### Dataset entries
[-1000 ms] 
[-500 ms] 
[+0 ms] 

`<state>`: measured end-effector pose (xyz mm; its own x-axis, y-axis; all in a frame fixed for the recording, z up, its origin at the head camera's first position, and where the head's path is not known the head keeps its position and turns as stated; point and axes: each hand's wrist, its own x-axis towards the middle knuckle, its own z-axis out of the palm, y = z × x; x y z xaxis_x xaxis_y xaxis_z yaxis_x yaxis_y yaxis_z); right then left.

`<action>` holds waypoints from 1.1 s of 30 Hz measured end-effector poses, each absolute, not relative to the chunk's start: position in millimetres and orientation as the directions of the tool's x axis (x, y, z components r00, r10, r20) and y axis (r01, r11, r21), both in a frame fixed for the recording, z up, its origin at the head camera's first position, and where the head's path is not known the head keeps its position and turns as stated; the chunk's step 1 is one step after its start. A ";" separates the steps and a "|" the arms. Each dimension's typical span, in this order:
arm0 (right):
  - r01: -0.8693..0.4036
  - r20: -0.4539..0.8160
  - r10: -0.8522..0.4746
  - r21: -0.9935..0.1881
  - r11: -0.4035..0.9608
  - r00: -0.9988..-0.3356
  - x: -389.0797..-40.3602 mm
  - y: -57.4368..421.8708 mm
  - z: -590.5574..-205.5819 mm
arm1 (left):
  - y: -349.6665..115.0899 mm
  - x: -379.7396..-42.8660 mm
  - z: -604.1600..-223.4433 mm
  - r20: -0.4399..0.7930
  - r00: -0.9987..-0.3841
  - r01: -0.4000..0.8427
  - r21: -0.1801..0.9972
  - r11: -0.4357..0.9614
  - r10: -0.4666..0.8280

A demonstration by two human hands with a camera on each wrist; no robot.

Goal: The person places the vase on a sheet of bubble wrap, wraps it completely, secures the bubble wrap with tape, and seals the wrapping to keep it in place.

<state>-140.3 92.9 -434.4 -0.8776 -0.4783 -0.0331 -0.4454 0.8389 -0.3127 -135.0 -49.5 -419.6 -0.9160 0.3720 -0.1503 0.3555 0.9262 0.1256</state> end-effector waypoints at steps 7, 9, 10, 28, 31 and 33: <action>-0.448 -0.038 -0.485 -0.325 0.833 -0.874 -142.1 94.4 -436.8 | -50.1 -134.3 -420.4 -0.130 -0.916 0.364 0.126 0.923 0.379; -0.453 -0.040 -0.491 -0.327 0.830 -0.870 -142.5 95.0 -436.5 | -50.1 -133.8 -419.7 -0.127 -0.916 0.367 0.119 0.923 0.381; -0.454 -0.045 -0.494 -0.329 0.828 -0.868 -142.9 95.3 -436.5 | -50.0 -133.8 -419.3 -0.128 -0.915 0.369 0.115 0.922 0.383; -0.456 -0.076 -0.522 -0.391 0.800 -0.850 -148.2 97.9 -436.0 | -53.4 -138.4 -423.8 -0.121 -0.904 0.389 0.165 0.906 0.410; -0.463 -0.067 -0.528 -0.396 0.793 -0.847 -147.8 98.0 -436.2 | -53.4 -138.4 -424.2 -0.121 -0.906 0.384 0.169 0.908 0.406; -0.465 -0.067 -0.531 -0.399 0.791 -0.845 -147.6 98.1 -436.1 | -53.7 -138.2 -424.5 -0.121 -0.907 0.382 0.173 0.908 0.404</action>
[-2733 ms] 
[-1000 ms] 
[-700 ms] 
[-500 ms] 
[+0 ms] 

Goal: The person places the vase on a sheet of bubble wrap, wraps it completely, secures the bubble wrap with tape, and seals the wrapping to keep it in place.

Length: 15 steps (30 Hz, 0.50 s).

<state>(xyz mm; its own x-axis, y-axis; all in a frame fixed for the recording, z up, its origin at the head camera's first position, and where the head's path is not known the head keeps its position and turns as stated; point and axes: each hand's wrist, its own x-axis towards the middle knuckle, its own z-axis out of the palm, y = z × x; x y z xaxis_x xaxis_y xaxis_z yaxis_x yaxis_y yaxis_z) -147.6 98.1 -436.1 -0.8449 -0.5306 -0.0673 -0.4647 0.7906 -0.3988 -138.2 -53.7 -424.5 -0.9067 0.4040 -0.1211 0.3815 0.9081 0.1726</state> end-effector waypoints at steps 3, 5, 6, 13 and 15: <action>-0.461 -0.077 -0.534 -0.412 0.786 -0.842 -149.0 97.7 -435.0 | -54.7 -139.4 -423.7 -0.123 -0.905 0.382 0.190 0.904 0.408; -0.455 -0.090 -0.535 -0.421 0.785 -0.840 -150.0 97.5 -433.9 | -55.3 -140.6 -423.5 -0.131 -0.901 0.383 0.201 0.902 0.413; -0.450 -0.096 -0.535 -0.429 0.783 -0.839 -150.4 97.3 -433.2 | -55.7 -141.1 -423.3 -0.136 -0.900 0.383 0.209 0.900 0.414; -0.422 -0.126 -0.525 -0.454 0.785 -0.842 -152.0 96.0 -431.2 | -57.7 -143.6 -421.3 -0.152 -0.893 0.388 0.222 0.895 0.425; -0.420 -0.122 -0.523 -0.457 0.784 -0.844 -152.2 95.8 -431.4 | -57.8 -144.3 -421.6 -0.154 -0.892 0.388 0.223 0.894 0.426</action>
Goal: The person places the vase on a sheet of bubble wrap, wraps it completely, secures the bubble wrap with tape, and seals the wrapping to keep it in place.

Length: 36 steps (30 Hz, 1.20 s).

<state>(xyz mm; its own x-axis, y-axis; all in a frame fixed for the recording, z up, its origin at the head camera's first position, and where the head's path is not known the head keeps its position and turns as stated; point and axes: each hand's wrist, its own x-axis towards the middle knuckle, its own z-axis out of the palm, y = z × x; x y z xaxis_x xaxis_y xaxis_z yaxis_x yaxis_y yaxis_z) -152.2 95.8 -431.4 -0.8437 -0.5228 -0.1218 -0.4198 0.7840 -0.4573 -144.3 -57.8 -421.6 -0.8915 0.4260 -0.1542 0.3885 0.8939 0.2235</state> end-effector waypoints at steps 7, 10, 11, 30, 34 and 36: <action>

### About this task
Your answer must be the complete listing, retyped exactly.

### Result below
[-1000 ms] 
[-500 ms] 
[+0 ms] 

`<state>`: measured end-effector pose (xyz mm; its own x-axis, y-axis; all in a frame fixed for the recording, z up, its origin at the head camera's first position, and where the head's path is not known the head keeps its position and turns as stated; point and axes: each hand's wrist, its own x-axis towards the middle knuckle, its own z-axis out of the palm, y = z × x; x y z xaxis_x xaxis_y xaxis_z yaxis_x yaxis_y yaxis_z); right then left.

`<action>` holds waypoints from 1.1 s of 30 Hz measured end-effector poses, each absolute, not relative to the chunk's start: position in millimetres and orientation as the directions of the tool's x axis (x, y, z components r00, r10, r20) and y axis (r01, r11, r21), both in a frame fixed for the recording, z up, its origin at the head camera's first position, and where the head's path is not known the head keeps its position and turns as stated; the chunk's step 1 is one step after its start. A ";" separates the steps and a "|" the arms. Each dimension's typical span, in this order:
arm0 (right):
  - r01: -0.8693..0.4036
  - r20: -0.4539..0.8160
  - r10: -0.8522..0.4746
  - r21: -0.9935..0.1881
  - r11: -0.4035..0.9608
  - r00: -0.9988..-0.3356
  - x: -389.0797..-40.3602 mm
  - y: -57.4368..421.8708 mm
  - z: -590.5574..-205.5819 mm
arm1 (left):
  - y: -349.6665..115.0899 mm
  - x: -379.7396..-42.8660 mm
  - z: -604.1600..-223.4433 mm
  - r20: -0.4399..0.7930
  - r00: -0.9987..-0.3841
  - r01: -0.4000..0.8427
  - r21: -0.1801..0.9972
  - r11: -0.4357..0.9614
  - r10: -0.4666..0.8280

A demonstration by two human hands with a camera on each wrist; no robot.

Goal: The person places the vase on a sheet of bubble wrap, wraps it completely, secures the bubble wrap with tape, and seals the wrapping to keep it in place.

<state>-140.3 92.9 -434.4 -0.8776 -0.4783 -0.0331 -0.4454 0.8389 -0.3127 -135.0 -49.5 -419.6 -0.9160 0.3720 -0.1503 0.3555 0.9262 0.1256</state> end-effector waypoints at steps 7, 9, 10, 28, 31 and 33: <action>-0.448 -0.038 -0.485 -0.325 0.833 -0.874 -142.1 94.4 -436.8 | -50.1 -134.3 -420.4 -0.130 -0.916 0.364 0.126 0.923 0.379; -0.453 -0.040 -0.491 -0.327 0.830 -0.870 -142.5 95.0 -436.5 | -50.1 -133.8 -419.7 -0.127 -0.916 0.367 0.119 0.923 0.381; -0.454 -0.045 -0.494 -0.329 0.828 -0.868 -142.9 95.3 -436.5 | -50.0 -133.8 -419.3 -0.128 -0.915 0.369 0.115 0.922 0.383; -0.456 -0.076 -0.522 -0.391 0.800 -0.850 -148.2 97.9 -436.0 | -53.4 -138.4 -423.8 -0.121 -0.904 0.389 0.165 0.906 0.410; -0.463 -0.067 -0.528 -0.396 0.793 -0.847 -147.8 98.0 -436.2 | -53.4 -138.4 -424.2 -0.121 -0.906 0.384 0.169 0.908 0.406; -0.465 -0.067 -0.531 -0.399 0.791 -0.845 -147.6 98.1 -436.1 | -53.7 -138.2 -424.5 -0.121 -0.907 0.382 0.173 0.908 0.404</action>
[-2733 ms] 
[-1000 ms] 
[-700 ms] 
[-500 ms] 
[+0 ms] 

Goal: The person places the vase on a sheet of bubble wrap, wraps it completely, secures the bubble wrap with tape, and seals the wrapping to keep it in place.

Length: 15 steps (30 Hz, 0.50 s).

<state>(xyz mm; its own x-axis, y-axis; all in a frame fixed for the recording, z up, its origin at the head camera's first position, and where the head's path is not known the head keeps its position and turns as stated; point and axes: each hand's wrist, its own x-axis towards the middle knuckle, its own z-axis out of the palm, y = z × x; x y z xaxis_x xaxis_y xaxis_z yaxis_x yaxis_y yaxis_z) -147.6 98.1 -436.1 -0.8449 -0.5306 -0.0673 -0.4647 0.7906 -0.3988 -138.2 -53.7 -424.5 -0.9067 0.4040 -0.1211 0.3815 0.9081 0.1726</state> end-effector waypoints at steps 3, 5, 6, 13 and 15: <action>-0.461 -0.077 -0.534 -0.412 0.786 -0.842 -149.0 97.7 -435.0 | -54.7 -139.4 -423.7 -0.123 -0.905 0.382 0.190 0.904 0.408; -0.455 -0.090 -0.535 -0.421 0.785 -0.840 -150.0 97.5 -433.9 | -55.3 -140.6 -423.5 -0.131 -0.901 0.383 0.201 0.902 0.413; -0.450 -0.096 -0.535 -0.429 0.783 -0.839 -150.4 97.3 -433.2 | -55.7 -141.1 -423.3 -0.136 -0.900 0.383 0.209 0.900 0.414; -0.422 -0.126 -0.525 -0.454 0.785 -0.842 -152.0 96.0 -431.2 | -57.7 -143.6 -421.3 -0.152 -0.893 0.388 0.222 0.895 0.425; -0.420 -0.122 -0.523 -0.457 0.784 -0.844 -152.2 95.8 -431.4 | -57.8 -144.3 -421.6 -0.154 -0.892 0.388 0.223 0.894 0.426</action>
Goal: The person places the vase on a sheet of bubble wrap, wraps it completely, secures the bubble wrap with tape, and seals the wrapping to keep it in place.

Length: 36 steps (30 Hz, 1.20 s).

<state>(xyz mm; its own x-axis, y-axis; all in a frame fixed for the recording, z up, its origin at the head camera's first position, and where the head's path is not known the head keeps its position and turns as stated; point and axes: each hand's wrist, its own x-axis towards the middle knuckle, its own z-axis out of the palm, y = z × x; x y z xaxis_x xaxis_y xaxis_z yaxis_x yaxis_y yaxis_z) -152.2 95.8 -431.4 -0.8437 -0.5228 -0.1218 -0.4198 0.7840 -0.4573 -144.3 -57.8 -421.6 -0.8915 0.4260 -0.1542 0.3885 0.8939 0.2235</state> end-effector waypoints at steps 7, 10, 11, 30, 34 and 36: <action>

This is the complete output.